SOURCE: EU research project GRACE (GMO Risk Assessment and Communication of Evidence)

EU research project GRACE (GMO Risk Assessment and Communication of Evidence)

November 26, 2014 11:50 ET

GRACE Opens Forum for Public Debate of Its 90-Day Feeding Study With MON810 Maize

DARMSTADT, GERMANY--(Marketwired - Nov 26, 2014) - GRACE, the EU research project, is inviting experts, stakeholders and interested members of the public to take part in a scientific discussion of the results of its recently published 90-day feeding study with genetically modified MON810 maize. Comments can be submitted to the journal Archives of Toxicology in the form of letters to the editor. The first comments, including a statement from GRACE on the recent criticism of the study results by Testbiotech e.V., will be published in January 2015.

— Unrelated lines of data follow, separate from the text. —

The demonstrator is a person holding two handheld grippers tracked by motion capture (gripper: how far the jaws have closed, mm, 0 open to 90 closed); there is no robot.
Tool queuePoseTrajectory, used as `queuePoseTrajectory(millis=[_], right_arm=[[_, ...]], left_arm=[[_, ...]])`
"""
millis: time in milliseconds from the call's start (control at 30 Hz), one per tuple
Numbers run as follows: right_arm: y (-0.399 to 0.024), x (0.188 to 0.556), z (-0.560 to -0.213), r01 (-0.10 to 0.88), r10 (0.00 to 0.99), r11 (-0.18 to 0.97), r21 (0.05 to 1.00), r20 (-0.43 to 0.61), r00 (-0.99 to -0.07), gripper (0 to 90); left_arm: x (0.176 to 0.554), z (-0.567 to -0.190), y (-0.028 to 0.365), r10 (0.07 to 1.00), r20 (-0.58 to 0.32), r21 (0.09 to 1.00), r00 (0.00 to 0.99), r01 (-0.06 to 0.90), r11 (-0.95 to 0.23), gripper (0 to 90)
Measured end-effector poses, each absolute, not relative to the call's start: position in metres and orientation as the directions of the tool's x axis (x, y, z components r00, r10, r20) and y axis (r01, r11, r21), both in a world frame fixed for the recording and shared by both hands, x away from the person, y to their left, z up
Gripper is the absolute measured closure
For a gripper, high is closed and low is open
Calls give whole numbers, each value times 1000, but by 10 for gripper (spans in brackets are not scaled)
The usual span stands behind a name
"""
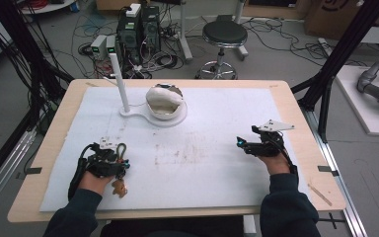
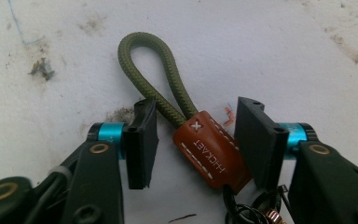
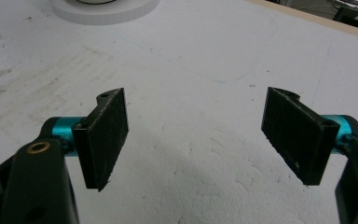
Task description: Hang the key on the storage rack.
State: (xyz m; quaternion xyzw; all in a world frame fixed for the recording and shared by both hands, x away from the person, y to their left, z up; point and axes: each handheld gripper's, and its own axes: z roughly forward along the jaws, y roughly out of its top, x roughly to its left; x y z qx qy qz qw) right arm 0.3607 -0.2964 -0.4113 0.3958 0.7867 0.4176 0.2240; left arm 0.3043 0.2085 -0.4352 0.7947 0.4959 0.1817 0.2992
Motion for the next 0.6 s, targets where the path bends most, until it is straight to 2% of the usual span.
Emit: queuePoseTrajectory(millis=[67,233,400,433,500,567,600], right_arm=[[-297,361,-411,436,809,339,834,-22,-587,231],[-300,360,-412,437,812,339,833,-23,-584,231],[-300,360,-412,440,811,339,832,-21,-585,231],[-300,360,-412,440,811,341,831,-22,-585,231],[-300,360,-412,440,811,341,831,-23,-585,231],[-301,360,-412,443,813,338,831,-21,-581,231],[-302,360,-412,443,814,337,830,-21,-580,231]], left_arm=[[306,-435,209,887,-14,666,461,666,-336,656],[313,-437,212,873,-29,694,487,638,-333,713],[324,-441,216,879,-7,737,476,597,-317,721],[324,-443,216,888,-18,745,460,598,-295,714],[323,-445,215,896,-44,741,442,616,-268,624],[318,-444,208,909,6,724,416,625,-291,470],[316,-443,206,915,30,718,402,629,-299,452]])
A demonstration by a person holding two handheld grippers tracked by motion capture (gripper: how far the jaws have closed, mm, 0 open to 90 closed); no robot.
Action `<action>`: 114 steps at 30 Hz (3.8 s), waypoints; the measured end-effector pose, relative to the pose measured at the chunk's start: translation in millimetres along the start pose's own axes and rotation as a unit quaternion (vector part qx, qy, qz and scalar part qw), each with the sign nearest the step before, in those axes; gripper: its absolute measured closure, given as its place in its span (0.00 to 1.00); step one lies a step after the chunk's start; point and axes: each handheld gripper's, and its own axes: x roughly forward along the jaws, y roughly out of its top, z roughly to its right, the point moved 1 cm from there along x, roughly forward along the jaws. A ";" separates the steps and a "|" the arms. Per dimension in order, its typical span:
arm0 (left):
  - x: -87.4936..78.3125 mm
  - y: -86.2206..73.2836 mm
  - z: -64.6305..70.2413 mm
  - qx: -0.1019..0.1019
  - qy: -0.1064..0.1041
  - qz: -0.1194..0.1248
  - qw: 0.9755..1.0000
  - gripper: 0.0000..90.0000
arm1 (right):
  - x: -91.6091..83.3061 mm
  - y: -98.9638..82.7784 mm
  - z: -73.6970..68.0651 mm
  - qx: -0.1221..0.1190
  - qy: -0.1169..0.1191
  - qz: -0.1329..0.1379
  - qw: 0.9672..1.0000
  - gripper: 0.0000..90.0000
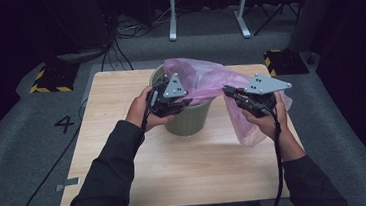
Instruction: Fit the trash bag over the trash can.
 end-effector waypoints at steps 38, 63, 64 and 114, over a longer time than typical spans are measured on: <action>24.4 17.2 -11.3 -0.009 0.000 -0.012 1.000 0.39 | 17.6 7.5 -6.5 -0.022 0.016 -0.022 0.999 0.99; 33.5 9.3 -12.7 0.011 0.062 -0.038 0.997 1.00 | 9.2 4.1 -7.5 -0.007 0.041 -0.002 0.999 0.78; 32.7 8.4 -14.3 0.010 0.063 -0.038 0.997 1.00 | 9.0 3.4 -7.5 -0.008 0.039 -0.003 0.999 0.79; -10.1 -12.9 -6.7 -0.036 0.019 0.074 0.996 0.28 | -23.6 -36.0 9.7 0.073 0.074 0.066 0.992 1.00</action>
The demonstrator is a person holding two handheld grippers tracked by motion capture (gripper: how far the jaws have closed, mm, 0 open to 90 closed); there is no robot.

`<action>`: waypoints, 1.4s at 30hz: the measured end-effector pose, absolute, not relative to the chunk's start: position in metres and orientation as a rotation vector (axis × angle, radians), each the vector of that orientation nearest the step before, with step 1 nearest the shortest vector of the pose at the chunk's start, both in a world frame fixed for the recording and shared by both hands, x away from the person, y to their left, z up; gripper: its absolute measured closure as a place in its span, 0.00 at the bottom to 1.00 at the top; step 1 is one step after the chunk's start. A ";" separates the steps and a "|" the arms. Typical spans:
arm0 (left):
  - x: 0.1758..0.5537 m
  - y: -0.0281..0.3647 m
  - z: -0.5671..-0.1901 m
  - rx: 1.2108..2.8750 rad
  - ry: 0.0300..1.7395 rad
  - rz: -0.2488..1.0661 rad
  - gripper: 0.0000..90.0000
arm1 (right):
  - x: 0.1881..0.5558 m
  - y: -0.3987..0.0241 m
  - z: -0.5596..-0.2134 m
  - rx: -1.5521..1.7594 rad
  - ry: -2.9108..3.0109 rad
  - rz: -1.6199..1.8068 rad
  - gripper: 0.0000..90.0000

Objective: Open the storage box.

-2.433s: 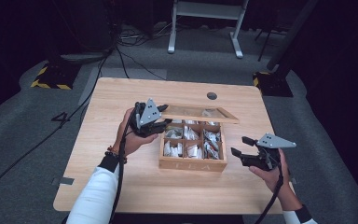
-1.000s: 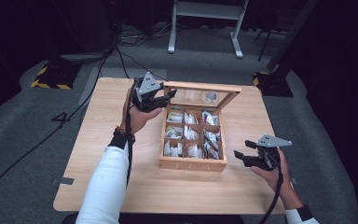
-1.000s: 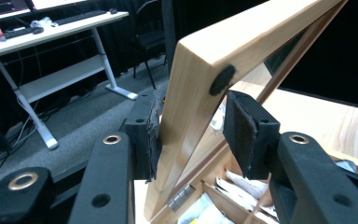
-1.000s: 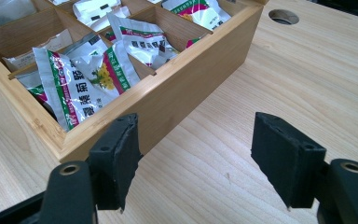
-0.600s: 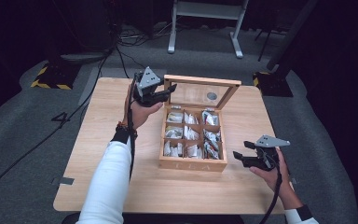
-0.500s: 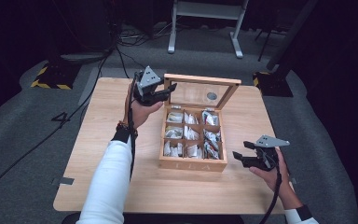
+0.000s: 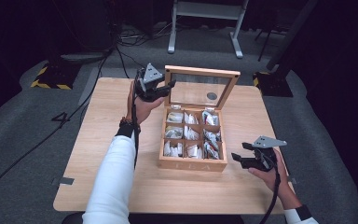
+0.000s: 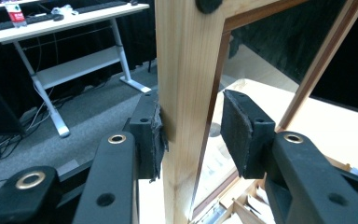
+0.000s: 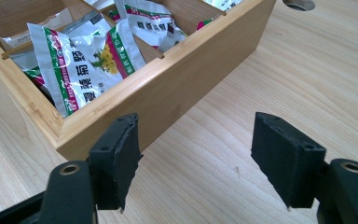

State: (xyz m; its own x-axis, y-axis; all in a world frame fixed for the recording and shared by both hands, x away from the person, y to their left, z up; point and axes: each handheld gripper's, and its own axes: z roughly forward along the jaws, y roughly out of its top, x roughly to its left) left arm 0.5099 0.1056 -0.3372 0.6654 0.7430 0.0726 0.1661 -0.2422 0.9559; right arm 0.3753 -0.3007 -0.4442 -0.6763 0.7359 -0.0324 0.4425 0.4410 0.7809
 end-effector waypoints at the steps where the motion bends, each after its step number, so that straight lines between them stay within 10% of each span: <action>1: 0.510 0.106 -0.337 1.765 0.732 0.644 0.66 | 0.375 -0.301 -0.444 1.001 2.329 1.100 0.36; 42: 0.545 0.091 -0.396 1.882 0.921 0.650 0.63 | 0.377 -0.298 -0.452 0.989 2.359 1.051 0.36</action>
State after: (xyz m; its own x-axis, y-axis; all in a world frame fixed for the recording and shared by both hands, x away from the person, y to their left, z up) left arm 0.5450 0.0911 -0.3961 0.5818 0.8110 0.0613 0.3299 -0.3042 0.8937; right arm 0.3769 -0.2982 -0.4518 -0.6833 0.7283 -0.0510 0.4492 0.4744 0.7571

The European Commission has asked the GRACE research project to test various methods for assessing the medium- and long-term health impacts of eating genetically modified (GM) crops. The methods include 90-day feeding studies with rats. The results of the first feeding study were published by scientists belonging to the GRACE consortium in October 2014. According to the paper, the scientists found no indication of any toxicologically relevant effects in the trial animals caused by feeding them GM MON810 maize. At the same time, GRACE announced that there would be a public forum for scientific discussion of these and subsequent project results.

In November, Testbiotech publicly criticised the study in a background report and press releases and in a reply to an open letter published by the GRACE consortium. Among other things, Testbiotech accused the research project of having drawn the wrong conclusions from the trial data and of having "manipulated" the results. It therefore calls for the paper to be withdrawn.

The coordinator of GRACE, Prof. Joachim Schiemann, responded to the criticism in an open letter to Dr Christoph Then (Testbiotech). He clearly dismisses the manipulation allegation and provides a detailed response to the toxicology-related criticisms. Schiemann emphasises that the primary aim of the GRACE research project is to test the scientific value and implementation details of various methods for assessing the safety of GM crops. The tests are not intended to prove the safety of MON810 maize or GM crops in general. For this reason alone, he claims, there was no motive to manipulate the data. In addition, Schiemann points out that the study went through a proper peer review process by external experts before the paper was published, so it will not be withdrawn.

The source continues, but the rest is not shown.